Our DeepSense™ engine examines text across multiple analytical categories — from sentence-level patterns and vocabulary choices to structural consistency and statistical markers. Each category contains several independently scored dimensions, giving you a far more detailed picture than a single percentage ever could.
Your detection report shows an AI probability score plus a full dimension breakdown — each dimension independently scored so you know exactly which patterns were flagged and where. Combined with text statistics and the built-in humanizer, everything you need is in one place.
AI-generated writing isn't random — it follows predictable patterns baked in by the training process. Here are the most common signals our engine looks for:
AI models lean hard on formal connectors because their training data associates them with "good writing." Humans use them occasionally; AI uses them mechanically at paragraph boundaries. This is one of the strongest single signals in our analysis.
Humans vary sentence length naturally: short. Then flowing. AI writes every sentence approximately the same length because it optimizes for grammatical consistency, not natural rhythm.

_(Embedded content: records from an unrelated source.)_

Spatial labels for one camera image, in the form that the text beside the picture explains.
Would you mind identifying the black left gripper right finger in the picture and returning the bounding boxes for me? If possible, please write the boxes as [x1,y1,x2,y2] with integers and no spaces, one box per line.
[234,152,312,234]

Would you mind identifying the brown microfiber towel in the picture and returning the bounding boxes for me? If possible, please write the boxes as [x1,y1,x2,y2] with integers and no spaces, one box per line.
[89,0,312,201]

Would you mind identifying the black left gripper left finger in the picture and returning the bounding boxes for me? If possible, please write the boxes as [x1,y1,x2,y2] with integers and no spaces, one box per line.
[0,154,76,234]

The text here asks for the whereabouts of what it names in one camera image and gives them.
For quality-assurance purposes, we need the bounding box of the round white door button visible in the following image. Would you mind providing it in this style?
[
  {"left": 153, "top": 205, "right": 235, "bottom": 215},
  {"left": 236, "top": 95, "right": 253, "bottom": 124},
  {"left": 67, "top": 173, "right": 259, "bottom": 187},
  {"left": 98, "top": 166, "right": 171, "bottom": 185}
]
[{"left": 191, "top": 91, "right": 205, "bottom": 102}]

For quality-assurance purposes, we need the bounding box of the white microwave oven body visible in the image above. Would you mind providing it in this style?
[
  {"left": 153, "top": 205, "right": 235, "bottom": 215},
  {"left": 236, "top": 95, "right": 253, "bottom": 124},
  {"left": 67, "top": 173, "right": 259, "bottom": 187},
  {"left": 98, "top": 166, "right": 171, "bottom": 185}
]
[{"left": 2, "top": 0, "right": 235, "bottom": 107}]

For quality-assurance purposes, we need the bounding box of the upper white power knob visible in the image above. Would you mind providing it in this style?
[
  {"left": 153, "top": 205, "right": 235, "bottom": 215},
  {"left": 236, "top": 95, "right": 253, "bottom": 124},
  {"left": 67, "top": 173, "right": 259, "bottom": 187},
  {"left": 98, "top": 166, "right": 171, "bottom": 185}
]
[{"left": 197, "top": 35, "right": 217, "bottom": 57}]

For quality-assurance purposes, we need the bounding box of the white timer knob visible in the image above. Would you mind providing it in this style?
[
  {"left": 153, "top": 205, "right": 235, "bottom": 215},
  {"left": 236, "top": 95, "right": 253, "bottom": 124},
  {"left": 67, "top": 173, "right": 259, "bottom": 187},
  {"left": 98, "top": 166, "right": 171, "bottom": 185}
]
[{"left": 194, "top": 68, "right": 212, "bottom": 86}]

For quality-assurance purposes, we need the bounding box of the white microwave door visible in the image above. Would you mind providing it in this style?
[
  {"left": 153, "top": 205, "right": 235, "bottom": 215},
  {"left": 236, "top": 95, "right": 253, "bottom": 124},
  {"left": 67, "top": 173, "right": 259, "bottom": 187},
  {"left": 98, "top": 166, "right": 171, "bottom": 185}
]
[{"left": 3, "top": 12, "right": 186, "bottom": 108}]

Language models tend to recycle certain constructions across topics. Excessive use of these patterns is a strong indicator of AI generation.
AI generates text one word at a time, always choosing the most statistically likely next word. Humans introduce randomness. Higher predictability correlates with AI generation.
Human writing has natural imperfections that AI doesn't reproduce — rhythmic variation, rhetorical emphasis, and organic structural choices. Our analysis specifically checks for the absence of these natural traits.
Our DeepSense™ system runs multiple independent checks and cross-references the results for consistent, reliable analysis. Combined with the built-in Humanizer, you can check, fix, and recheck in one workflow — something no other free detector offers.